__Assignment__
Would you please transcribe, exactly as written, the lines of the entries below starting at the one that holds "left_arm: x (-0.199" and ending at the one that holds "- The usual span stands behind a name", both included?

--------------------------------

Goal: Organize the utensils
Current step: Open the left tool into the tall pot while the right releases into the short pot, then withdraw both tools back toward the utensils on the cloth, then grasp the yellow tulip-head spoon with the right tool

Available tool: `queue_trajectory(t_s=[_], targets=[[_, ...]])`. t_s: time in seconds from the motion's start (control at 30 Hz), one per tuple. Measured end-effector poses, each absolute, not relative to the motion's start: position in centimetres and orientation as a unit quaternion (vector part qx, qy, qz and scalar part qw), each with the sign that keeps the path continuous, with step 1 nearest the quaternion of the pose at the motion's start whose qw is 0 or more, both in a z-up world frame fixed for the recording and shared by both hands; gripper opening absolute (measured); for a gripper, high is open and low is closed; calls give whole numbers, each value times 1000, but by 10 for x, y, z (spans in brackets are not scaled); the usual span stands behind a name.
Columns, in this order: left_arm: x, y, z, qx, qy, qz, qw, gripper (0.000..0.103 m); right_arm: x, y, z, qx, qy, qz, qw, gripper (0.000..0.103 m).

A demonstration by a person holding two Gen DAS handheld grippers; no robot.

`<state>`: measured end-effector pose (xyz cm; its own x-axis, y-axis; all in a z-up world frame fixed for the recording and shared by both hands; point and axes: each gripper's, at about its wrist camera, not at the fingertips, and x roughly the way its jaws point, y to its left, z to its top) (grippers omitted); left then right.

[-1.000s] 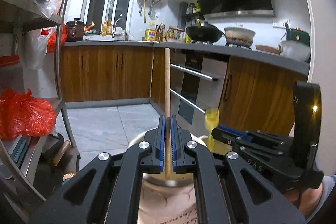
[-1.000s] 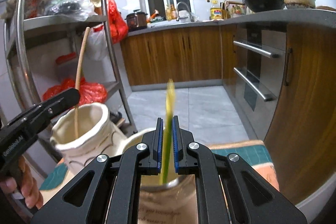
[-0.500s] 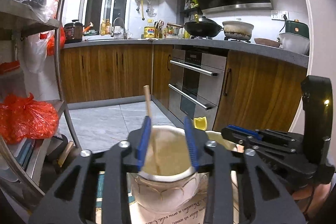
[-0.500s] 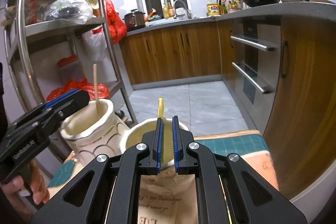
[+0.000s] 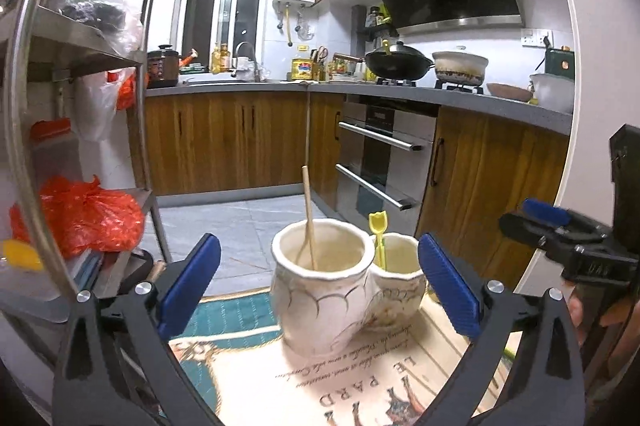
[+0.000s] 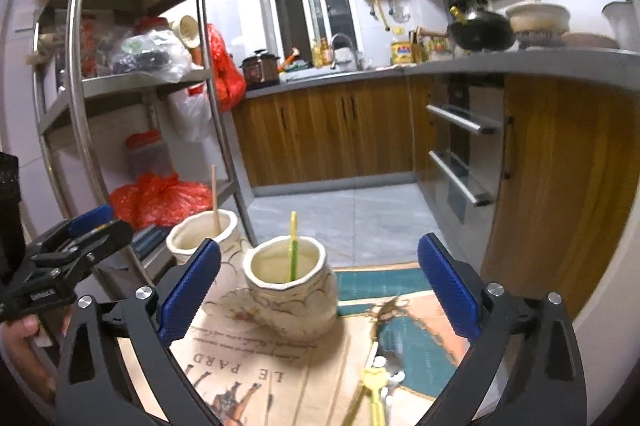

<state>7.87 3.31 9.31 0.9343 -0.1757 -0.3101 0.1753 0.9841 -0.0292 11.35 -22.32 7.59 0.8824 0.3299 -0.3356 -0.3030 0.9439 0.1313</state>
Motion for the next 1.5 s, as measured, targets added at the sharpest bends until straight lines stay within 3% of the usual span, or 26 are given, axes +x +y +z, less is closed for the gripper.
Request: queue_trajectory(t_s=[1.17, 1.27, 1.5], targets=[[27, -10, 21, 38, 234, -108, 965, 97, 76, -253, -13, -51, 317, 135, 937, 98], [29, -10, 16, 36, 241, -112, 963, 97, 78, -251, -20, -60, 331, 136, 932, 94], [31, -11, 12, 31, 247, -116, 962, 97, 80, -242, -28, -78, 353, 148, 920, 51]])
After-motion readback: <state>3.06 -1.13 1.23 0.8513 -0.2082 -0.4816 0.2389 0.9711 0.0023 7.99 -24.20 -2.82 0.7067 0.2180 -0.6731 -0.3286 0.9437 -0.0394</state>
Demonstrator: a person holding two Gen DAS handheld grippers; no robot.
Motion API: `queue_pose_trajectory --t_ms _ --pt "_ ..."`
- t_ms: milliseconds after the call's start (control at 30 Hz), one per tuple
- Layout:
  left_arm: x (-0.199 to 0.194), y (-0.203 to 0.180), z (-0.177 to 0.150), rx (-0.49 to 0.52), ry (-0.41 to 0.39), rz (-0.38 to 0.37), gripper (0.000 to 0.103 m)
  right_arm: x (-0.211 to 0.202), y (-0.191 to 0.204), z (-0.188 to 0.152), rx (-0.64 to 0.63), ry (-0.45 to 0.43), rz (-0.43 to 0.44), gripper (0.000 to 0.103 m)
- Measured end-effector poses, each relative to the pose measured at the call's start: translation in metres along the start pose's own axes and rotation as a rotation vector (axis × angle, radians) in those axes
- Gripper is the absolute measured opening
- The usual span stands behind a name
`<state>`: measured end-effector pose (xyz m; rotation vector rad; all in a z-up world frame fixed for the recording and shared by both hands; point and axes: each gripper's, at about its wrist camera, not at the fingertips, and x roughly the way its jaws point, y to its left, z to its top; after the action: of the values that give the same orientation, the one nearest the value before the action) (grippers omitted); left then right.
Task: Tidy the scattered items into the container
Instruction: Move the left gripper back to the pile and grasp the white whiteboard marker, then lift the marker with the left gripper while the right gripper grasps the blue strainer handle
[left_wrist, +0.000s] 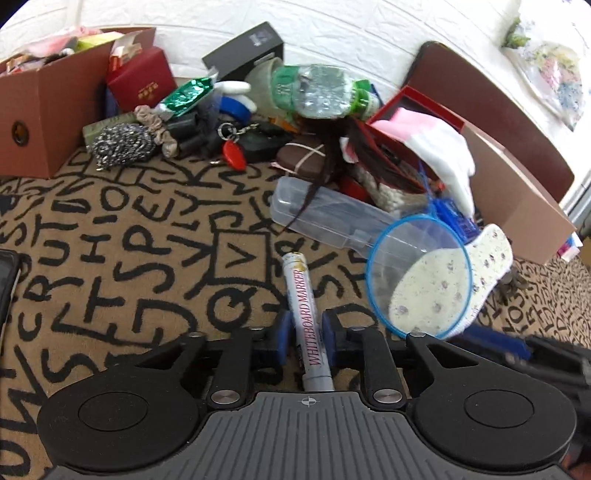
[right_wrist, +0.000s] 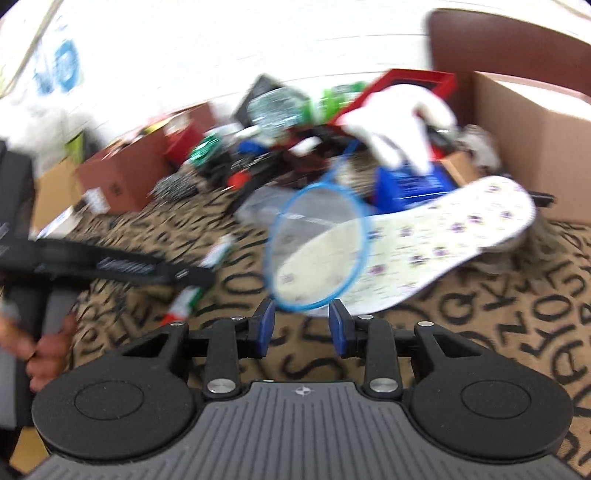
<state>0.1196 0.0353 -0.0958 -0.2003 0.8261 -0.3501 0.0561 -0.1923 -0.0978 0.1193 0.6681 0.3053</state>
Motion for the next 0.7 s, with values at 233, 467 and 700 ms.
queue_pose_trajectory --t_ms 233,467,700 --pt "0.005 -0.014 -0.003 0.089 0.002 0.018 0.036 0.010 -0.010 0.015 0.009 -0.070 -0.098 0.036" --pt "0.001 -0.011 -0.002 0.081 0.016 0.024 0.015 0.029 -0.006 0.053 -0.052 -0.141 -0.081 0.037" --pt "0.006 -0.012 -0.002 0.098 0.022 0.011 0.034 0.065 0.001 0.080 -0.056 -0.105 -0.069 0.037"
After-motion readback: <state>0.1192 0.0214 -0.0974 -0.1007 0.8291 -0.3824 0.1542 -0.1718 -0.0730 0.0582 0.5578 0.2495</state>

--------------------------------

__Response area__
  left_arm: x (-0.199 to 0.194), y (-0.203 to 0.180), z (-0.177 to 0.150), rx (-0.49 to 0.52), ry (-0.41 to 0.39), rz (-0.38 to 0.37), gripper (0.000 to 0.103 m)
  right_arm: x (-0.211 to 0.202), y (-0.191 to 0.204), z (-0.188 to 0.152), rx (-0.64 to 0.63), ry (-0.45 to 0.43), rz (-0.43 to 0.44), gripper (0.000 to 0.103 m)
- Measured end-effector poses, each relative to the pose measured at the call's start: translation in metres along the start pose's own axes and rotation as a rotation vector (axis × angle, radians) in those axes
- Gripper is the absolute measured opening
- The usual span stands behind a name

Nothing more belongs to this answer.